Las proteínas son las nano-máquinas que utiliza la naturaleza para realizar la mayoría de los procesos críticos para el metabolismo de las células. Uno de los objetivos clave de las ciencias físicas y de la vida gira en torno a la comprensión de las propiedades estructurales y dinámicas de los nativos, transición, intermedio, y estados desnaturalizados de proteínas. La transición de desnaturalización, definida como la transición de proteínas desde su estado funcional nativo específico al estado inoperativo desplegado, es de particular interés. ya que está definiendo los límites de estabilidad y funcionalidad del diagrama de fase de las proteínas.

Los movimientos internos de escala de tiempo de subnanosegundos también son clave para el plegamiento de proteínas, sin estas proteínas ni siquiera podrían plegarse en su estructura nativa. Es más, son extremadamente sensibles a la cantidad y naturaleza del solvente que rodea la superficie de la proteína, es decir, tanto la amplitud como la velocidad de estas dinámicas pueden reducirse en gran medida cuando las proteínas se incrustan en matrices de azúcar y vidrio.

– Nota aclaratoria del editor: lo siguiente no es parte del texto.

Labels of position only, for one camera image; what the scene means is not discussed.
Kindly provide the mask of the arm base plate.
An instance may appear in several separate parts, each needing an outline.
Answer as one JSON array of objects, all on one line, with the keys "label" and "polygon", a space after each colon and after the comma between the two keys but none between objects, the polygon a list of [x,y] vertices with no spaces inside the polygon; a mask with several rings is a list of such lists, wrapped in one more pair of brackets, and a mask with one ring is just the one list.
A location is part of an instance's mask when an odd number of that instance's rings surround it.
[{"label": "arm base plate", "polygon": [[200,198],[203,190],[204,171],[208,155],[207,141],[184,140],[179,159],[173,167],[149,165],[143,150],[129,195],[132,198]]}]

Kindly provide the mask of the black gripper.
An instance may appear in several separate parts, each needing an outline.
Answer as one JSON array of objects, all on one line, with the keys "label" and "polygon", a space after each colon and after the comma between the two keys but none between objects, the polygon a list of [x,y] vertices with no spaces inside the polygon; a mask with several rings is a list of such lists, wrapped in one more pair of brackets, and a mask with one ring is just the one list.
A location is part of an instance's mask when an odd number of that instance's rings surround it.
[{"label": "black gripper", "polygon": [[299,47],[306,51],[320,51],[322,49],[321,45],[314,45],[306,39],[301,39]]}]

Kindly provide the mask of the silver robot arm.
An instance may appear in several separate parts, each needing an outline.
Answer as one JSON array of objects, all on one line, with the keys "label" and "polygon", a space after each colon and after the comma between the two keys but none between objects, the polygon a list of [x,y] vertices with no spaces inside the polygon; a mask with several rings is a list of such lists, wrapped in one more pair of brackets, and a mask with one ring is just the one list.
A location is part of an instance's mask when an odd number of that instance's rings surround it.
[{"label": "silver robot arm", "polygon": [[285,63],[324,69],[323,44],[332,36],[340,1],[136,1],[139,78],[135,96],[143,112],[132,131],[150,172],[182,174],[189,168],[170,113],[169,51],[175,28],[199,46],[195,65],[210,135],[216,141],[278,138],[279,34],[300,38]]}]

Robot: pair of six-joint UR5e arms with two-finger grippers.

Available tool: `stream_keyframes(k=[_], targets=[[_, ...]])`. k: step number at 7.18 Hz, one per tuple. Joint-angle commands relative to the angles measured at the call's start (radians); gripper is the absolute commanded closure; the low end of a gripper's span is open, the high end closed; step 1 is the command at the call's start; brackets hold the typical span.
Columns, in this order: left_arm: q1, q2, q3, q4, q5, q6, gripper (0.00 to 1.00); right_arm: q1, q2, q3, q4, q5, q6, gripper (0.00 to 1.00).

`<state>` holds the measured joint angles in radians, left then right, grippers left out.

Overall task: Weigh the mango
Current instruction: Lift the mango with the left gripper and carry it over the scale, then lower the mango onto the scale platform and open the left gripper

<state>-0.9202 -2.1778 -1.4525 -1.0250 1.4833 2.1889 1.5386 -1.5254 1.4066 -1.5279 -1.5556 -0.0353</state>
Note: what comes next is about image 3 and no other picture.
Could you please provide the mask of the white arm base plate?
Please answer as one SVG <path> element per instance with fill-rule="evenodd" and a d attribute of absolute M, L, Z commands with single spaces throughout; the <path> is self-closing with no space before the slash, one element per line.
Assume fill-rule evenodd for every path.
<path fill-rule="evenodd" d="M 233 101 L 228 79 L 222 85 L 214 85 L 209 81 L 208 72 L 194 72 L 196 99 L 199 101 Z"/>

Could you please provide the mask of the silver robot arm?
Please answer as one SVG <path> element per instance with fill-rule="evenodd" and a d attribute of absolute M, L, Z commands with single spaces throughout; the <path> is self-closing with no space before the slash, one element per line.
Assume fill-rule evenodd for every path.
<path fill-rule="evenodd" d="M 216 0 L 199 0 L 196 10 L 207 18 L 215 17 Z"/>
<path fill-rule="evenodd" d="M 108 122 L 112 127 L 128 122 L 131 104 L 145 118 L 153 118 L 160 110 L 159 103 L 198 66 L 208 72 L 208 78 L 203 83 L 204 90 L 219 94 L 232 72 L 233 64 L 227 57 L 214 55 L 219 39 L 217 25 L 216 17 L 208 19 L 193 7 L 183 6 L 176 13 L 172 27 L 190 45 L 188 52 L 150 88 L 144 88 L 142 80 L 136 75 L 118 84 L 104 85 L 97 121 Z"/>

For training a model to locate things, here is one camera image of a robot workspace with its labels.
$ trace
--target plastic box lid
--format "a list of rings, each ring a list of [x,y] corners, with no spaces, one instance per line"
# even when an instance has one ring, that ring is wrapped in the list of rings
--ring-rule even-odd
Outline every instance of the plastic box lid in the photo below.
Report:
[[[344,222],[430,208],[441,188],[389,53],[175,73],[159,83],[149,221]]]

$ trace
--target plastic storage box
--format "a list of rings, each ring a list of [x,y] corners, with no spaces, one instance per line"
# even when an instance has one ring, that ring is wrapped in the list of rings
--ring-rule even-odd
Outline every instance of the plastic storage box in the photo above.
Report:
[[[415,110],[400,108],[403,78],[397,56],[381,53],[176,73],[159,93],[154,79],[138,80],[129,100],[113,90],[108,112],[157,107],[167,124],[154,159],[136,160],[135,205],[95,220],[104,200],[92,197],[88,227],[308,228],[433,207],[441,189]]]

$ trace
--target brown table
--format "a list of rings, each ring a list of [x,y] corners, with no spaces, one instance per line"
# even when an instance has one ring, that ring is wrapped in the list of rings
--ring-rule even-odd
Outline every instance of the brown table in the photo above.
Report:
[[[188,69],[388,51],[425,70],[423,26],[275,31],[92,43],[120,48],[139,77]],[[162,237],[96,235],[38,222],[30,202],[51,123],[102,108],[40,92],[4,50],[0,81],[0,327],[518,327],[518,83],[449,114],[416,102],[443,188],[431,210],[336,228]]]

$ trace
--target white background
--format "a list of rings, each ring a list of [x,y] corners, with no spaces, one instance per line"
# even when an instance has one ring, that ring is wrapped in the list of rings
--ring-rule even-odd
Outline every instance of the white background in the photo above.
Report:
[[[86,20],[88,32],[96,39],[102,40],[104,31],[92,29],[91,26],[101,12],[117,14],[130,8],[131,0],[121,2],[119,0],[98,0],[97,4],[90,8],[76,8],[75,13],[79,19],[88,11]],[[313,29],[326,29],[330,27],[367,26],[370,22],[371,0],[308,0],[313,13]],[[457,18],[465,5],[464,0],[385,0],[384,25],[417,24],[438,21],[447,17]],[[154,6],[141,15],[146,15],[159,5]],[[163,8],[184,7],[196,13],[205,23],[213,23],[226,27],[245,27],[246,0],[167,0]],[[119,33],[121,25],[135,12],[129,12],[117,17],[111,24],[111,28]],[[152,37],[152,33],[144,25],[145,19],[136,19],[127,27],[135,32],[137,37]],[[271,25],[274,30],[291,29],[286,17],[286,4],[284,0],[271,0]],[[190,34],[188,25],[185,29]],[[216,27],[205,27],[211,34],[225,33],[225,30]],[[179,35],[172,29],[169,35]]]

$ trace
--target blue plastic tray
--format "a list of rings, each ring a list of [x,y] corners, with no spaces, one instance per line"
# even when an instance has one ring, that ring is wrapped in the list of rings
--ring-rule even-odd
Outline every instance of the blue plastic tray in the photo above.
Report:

Aunque la ciencia sabe que estas rápidas fluctuaciones guían los cambios conformacionales de las proteínas, su papel en la estabilidad y el despliegue de las proteínas sigue siendo difícil de alcanzar.

Los resultados de un nuevo estudio realizado en el Institut Laue-Langevin (ILL), a través de una colaboración entre el Laboratoire de Biochimie Théorique (Francia) del CNRS, las universidades de Perugia, Pisa y Verona (Italia) y el CNR (Italia), dio una imagen renovada del criterio de Lindemann. Al realizar experimentos de dispersión de neutrones elásticos, los investigadores encontraron una escala común hacia un valor constante para las fluctuaciones locales de una proteína modelo en diferentes entornos, al acercarse a la temperatura de despliegue.

Usando los instrumentos de última generación en ILL, a saber, el espectrómetro de retrodispersión de amplio rango Q IN13, los investigadores llevaron a cabo experimentos de dispersión de neutrones incoherentes elásticos en la proteína lisozima, lisozima de clara de huevo de gallina (CEWL) en presencia de diferentes matrices perdeuradas (D20, glicerol, y glucosa). Esto les permitió estudiar la dinámica de la escala de tiempo de sub-nanosegundos de la proteína modelo en correspondencia con la transición de desarrollo.

Esta técnica experimental es muy sensible a los movimientos de los átomos de hidrógeno, y adecuado para explorar movimientos de proteínas en una escala de tiempo pico a nano. Proporciona mediciones cuantitativas precisas de la amplitud de los movimientos internos de las proteínas en términos de los desplazamientos cuadrados medios del hidrógeno (MSD).

Al combinar la dispersión de neutrones elástica incoherente y las simulaciones de dinámica molecular avanzada, ellos demostraron que, aunque diferentes disolventes modifican la temperatura de fusión de las proteínas, se logra un régimen dinámico único cuando se acerca al desdoblamiento térmico en todos los solventes probados.

Esto recuerda al famoso criterio de Lindemann introducido en 1910, donde F.A. Lindemann desarrolló un criterio práctico para predecir la temperatura de fusión de los cristales. Es más, la analogía entre la fusión de cristales inorgánicos y biomoléculas nativas sugiere que estos sistemas aparentemente muy diferentes pueden compartir el comportamiento en las correspondientes transiciones de fase.

La escala común para la proteína MSD en el punto de fusión no solo arroja luz sobre la relación entre la flexibilidad y la estabilidad de la proteína, pero también abre la posibilidad de predecir el desarrollo de proteínas en entornos especiales (por ejemplo, el interior de la célula) siguiendo térmicas, fluctuaciones locales.

El criterio que proponen también se puede aplicar para investigar el rango de temperatura donde prosperan los microorganismos, p. en condiciones extremas de temperatura y presión en las profundidades del mar o incluso en el espacio.

Esta investigación potencialmente sienta las bases para una comprensión más profunda del plegamiento y despliegue de proteínas, que son procesos cruciales en el metabolismo de las células, regulación de la actividad biológica y dirección de proteínas a diferentes localizaciones celulares.

Adicionalmente, Comprender las funciones de la dinámica de proteínas es clave para las industrias biotecnológica y farmacéutica. donde los principios terapéuticos basados ​​en proteínas valen aproximadamente $ 30 mil millones solo en el mercado estadounidense.